Task statement: Nothing beyond the line containing "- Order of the" is to be printed; print exactly each line from the start of the records below through that line, leaving out pictures.

[Collected data]
··········

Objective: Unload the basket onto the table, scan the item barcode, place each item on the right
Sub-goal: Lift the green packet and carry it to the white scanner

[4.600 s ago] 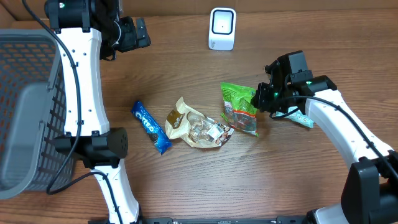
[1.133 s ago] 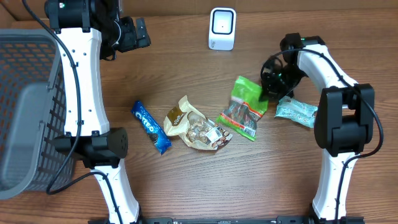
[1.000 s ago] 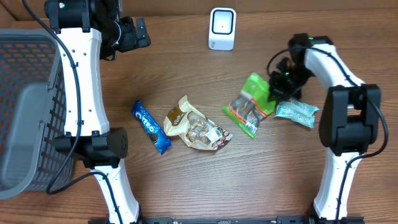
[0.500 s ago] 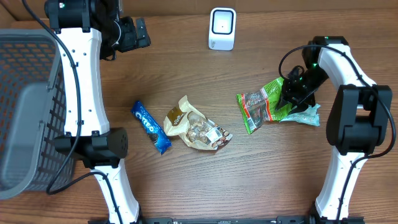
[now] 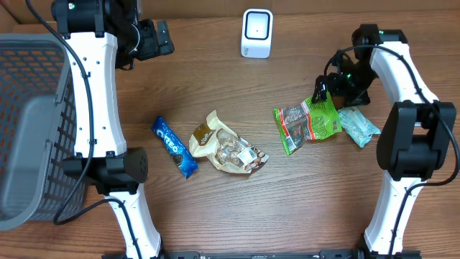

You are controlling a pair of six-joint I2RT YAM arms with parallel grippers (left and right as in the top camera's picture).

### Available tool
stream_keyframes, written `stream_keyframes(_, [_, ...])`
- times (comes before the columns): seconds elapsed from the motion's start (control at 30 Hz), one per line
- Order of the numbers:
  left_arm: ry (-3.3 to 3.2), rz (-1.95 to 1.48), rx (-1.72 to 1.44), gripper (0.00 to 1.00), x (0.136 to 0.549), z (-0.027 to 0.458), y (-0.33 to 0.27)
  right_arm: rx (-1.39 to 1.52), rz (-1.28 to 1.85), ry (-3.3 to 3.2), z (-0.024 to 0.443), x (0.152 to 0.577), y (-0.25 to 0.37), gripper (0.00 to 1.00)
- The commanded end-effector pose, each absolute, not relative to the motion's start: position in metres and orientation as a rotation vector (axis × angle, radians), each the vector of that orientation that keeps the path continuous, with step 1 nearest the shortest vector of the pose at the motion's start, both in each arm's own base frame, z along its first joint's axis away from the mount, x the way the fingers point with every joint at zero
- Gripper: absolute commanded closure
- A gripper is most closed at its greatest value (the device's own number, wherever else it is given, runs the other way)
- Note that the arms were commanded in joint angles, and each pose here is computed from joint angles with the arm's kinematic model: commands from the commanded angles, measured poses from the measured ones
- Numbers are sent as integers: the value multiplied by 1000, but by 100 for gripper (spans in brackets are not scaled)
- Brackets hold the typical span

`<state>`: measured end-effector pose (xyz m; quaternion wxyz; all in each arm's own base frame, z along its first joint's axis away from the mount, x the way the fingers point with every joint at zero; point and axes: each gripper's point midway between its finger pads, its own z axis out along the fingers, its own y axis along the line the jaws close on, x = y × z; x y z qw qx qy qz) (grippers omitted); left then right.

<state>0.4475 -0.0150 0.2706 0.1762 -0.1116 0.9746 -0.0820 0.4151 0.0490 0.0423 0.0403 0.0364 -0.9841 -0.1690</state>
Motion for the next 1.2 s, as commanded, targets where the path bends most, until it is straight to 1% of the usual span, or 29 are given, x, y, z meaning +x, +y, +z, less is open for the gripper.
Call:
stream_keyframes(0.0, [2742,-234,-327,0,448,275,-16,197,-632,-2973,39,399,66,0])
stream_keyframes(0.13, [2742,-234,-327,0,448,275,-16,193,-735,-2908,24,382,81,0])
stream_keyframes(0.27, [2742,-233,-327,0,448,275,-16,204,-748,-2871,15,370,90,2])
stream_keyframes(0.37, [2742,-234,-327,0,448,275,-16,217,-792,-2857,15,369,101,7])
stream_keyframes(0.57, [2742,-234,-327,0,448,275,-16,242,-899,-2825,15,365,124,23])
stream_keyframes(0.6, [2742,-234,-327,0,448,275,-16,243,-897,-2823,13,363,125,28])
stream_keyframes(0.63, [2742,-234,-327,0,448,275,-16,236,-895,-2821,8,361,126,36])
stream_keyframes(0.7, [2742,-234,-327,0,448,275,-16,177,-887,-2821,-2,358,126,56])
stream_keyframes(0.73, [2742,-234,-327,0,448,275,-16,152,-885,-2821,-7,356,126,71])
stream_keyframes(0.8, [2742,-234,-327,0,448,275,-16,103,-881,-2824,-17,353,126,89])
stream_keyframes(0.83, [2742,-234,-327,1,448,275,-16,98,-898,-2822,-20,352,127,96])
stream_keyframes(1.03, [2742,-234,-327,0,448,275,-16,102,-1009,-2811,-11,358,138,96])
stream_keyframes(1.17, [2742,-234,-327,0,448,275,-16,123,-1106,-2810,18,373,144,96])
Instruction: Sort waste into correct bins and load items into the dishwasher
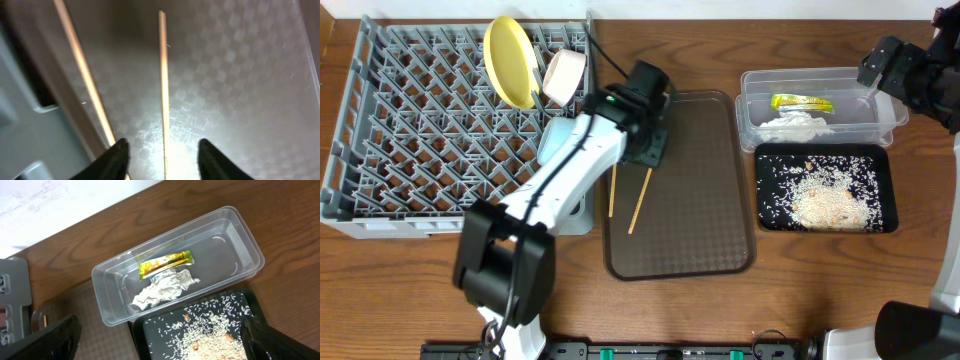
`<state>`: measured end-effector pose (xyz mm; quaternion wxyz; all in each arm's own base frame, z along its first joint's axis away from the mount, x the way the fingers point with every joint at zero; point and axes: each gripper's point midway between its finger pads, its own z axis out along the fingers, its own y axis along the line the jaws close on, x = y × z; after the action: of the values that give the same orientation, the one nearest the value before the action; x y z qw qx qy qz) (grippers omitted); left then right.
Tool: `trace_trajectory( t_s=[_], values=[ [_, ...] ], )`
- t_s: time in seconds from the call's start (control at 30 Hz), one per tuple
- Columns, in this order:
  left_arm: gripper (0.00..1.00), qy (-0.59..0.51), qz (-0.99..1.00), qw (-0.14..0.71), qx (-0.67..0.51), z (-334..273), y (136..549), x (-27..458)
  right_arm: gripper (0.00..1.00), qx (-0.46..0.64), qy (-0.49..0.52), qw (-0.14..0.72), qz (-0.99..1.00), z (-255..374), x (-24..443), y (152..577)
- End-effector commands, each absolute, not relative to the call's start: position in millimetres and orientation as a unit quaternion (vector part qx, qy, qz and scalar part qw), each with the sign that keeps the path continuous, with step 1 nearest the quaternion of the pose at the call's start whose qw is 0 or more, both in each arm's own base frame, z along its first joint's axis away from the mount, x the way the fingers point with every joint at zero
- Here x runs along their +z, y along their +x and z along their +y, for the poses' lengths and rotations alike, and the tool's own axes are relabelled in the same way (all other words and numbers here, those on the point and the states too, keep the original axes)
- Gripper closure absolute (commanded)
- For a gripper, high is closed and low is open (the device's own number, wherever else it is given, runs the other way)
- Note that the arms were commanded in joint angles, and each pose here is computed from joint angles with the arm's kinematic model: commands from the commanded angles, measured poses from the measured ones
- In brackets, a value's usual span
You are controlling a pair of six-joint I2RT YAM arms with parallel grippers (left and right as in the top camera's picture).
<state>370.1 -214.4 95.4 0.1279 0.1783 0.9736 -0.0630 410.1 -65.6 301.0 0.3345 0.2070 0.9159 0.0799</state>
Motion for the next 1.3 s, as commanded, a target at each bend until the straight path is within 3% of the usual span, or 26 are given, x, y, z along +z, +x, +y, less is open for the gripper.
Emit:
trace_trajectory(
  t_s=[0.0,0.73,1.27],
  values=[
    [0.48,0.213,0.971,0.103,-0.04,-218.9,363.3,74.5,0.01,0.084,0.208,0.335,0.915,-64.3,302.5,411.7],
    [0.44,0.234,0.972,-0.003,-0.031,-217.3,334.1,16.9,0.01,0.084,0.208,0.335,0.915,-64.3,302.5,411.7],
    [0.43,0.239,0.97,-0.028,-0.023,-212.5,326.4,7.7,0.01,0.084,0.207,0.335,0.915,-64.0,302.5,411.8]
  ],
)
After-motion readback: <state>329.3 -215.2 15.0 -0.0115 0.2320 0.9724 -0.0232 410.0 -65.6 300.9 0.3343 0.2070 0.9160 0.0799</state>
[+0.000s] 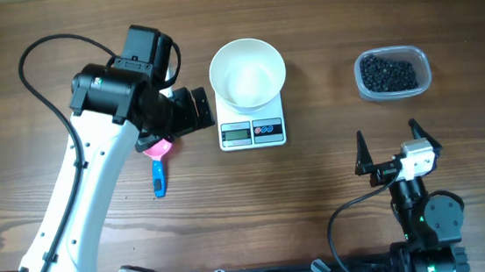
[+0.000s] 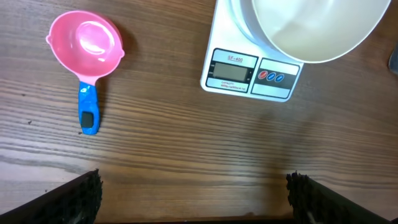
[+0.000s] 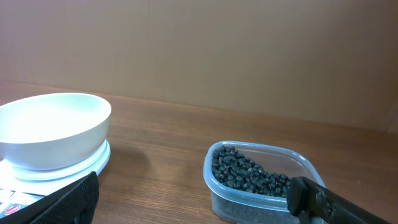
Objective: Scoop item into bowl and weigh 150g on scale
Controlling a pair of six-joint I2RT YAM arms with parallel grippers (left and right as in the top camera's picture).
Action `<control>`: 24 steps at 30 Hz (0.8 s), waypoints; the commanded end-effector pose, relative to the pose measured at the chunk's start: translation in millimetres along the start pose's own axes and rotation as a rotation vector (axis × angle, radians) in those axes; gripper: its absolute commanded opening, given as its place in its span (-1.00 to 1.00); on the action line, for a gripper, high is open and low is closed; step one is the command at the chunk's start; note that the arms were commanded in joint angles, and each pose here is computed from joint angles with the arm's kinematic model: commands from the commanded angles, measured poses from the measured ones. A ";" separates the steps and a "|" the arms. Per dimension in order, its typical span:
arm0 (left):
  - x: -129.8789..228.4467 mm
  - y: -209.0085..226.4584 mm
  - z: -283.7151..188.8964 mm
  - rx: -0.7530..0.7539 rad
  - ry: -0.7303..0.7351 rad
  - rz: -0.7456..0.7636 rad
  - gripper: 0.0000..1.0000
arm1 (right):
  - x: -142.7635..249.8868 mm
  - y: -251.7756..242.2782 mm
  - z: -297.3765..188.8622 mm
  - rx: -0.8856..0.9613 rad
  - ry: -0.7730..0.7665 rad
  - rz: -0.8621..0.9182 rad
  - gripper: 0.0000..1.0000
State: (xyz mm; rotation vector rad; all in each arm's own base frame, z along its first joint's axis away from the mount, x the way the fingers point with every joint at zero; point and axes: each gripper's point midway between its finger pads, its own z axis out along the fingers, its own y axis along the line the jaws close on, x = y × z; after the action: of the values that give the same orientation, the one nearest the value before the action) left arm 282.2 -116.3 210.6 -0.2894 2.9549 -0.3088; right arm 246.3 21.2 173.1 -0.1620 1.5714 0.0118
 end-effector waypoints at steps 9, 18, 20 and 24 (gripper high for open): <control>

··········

Result for this task:
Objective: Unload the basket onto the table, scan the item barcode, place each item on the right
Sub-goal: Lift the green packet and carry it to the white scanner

[4.600 s ago] 
[1.133 s ago] 
[1.000 s ago] 
[0.500 s ago] 
[now] 

You are controlling a pair of six-joint I2RT YAM arms with parallel grippers (left and right as in the top camera's picture).

### Available tool
stream_keyframes, written `stream_keyframes(_, [_, ...])`
- times (comes before the columns): seconds elapsed from the motion's start (control at 30 Hz), one per line
- Order of the numbers:

With that, the exercise is complete.